There is nothing more appalling than non-paying clients (no, not even scam ads) in our industry. While we may have come a long way, certain issues still plague the industry as they did decades ago – and non-paying clients top the list. Makes you wonder: how much have we really progressed?
Non-paying clients are big and small, local and multinational, so let’s not discriminate. Suffering most from this lack of professionalism are the smaller agencies in Singapore. Speaking to a few such agencies here, revealed some of the most outrageous reasons for clients not paying.

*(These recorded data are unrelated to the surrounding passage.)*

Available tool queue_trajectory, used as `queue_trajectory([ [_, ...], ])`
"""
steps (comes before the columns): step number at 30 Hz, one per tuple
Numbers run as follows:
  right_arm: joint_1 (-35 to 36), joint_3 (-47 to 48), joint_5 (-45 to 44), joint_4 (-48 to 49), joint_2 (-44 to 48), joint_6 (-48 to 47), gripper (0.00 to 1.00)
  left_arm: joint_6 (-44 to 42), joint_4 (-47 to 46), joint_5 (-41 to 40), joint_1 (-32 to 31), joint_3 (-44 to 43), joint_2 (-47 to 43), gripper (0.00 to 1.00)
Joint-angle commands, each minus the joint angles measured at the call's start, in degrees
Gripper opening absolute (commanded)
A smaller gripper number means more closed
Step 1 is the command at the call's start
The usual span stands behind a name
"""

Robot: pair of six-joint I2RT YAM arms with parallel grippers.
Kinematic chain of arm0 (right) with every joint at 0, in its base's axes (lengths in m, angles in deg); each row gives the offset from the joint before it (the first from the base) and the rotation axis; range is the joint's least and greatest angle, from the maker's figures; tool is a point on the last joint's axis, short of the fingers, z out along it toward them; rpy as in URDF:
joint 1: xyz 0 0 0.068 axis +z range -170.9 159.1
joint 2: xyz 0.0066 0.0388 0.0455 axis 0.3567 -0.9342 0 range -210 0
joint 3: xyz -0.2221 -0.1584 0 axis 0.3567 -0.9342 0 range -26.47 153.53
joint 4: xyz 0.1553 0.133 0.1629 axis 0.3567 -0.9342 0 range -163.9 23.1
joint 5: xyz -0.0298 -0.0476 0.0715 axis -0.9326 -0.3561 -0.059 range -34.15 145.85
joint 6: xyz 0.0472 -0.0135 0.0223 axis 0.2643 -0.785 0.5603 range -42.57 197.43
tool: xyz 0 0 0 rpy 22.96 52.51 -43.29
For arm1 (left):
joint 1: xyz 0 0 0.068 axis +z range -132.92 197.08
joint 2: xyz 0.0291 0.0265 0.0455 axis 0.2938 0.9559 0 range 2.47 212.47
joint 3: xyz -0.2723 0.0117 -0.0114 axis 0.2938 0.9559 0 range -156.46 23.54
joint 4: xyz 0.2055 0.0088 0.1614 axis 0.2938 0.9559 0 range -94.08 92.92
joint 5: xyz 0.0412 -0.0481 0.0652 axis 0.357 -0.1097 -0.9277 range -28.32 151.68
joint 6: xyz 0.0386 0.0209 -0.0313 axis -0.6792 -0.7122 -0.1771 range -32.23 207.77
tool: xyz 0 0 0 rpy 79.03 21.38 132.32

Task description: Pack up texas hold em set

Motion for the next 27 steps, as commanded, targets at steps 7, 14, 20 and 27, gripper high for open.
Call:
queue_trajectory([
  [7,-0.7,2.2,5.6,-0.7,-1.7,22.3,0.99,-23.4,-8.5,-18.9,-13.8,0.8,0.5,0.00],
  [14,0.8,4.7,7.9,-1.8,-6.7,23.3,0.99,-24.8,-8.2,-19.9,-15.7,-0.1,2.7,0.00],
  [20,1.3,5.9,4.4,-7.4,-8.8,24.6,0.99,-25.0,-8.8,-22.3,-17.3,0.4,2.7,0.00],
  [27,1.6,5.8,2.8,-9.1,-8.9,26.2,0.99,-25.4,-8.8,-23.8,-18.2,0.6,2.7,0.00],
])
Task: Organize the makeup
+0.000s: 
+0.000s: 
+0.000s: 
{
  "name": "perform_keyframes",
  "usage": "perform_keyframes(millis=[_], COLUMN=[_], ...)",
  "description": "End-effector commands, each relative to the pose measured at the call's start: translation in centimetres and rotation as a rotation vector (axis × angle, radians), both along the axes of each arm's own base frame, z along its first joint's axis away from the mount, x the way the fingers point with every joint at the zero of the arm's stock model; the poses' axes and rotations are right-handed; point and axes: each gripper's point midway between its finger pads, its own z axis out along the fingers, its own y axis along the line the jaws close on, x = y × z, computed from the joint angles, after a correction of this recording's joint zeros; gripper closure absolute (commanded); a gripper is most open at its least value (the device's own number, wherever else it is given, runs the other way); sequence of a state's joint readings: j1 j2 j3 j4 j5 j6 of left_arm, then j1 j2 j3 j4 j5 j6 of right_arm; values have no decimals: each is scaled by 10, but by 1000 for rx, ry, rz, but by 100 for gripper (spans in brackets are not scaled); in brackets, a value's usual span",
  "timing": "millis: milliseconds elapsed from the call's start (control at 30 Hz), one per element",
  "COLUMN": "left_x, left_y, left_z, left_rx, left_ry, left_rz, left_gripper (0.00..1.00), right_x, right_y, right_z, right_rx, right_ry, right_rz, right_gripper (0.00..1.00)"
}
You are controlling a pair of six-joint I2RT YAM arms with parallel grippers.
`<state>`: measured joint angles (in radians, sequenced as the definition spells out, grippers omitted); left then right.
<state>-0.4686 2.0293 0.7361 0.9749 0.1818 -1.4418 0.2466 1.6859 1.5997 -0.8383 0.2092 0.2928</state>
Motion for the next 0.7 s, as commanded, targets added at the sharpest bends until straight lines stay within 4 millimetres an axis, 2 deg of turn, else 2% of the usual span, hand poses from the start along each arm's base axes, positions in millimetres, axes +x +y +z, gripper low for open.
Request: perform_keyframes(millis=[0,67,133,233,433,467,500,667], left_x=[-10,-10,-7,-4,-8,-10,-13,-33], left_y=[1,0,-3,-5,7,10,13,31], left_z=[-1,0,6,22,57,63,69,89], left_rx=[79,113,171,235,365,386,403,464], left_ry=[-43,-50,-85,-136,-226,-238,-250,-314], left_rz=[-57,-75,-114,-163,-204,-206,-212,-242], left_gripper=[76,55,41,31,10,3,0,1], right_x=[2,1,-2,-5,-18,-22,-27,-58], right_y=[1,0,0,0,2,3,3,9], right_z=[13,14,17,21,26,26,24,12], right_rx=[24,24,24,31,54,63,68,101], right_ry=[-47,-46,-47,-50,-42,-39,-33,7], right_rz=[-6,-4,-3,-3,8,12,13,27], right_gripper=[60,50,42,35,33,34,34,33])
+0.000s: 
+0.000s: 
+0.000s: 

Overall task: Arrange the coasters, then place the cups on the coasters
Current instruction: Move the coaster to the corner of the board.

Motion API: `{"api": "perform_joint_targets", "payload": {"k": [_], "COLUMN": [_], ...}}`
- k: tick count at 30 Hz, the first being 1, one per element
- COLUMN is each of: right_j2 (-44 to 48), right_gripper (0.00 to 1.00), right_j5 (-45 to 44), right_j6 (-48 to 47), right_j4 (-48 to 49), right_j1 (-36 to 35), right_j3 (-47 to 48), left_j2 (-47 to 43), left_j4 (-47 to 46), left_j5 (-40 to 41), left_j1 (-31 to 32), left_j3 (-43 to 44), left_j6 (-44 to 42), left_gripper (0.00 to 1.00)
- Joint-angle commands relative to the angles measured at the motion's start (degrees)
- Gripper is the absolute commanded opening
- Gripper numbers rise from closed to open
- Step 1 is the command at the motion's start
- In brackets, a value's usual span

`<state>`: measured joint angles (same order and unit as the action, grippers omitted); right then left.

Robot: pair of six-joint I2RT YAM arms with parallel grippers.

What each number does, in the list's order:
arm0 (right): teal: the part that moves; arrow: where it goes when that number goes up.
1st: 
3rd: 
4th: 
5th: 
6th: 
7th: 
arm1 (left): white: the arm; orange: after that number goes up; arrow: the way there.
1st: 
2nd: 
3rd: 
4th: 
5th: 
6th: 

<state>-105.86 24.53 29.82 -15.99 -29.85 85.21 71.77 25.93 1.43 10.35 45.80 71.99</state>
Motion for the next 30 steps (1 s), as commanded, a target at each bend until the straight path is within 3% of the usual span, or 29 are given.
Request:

“Sorry, my boss is in a bad mood. She hasn’t signed the PO.” Or “you need to come by and make her happy. Give her some cakes and sweet stuff. She likes agencies like that. You guys are not ‘friendly’ enough”.
Worse still? A project starts, but never sees the light of the day. Not because the agency didn’t complete the work, but the marketing lead on the account changed so often. Let me put that in perspective – 14 people in three years – each demanding the agency submit the work following new directions and guidelines, but the agency was expected to honour the initial quotation and keep producing the work.
A disgruntled agency creative told me:
Even the Lor mee store near our office changed price from $4.50 to $6.
I found it somewhat hilarious, but checked myself because there is nothing funny about people losing jobs just because a certain someone didn’t pay for the work he/she commissioned.
“Basically, it is the marketing managers/directors that just sit on things. Their executives bear the brunt of it,” the creative lead said.
Some of these agencies are on the verge of shutting down, others might too – sooner or later.
For the industry to be thriving, and competing with other markets globally, a certain level of ethics and professionalism is critical, but as we know, they have been a bit of a rare commodity in the marketing/advertising industry. Read also: Agencies, stop dropping your pants.
The contradiction in a market such as Singapore is glaring. On the one hand, the EDB is pumping billions into making Singapore the most sophisticated digital hub globally, which will attract some of the biggest and the coolest businesses to its shore. On the other, certain industries simply refuse to get their act together. Is this how we will compete, globally?
The solution is simple. Non-paying clients, grow up. Be professional and pay for what you’ve asked for. And if you can’t, design and develop that ad in-house. It may be average or pathetic, but isn’t your work a reflection of you anyway?
There’s a need for a few disclaimers:
Yes, this article has an agency-bias.
No, I am not undermining other issues plaguing the industry
And PS: I am not even going to talk about the 4As in Singapore.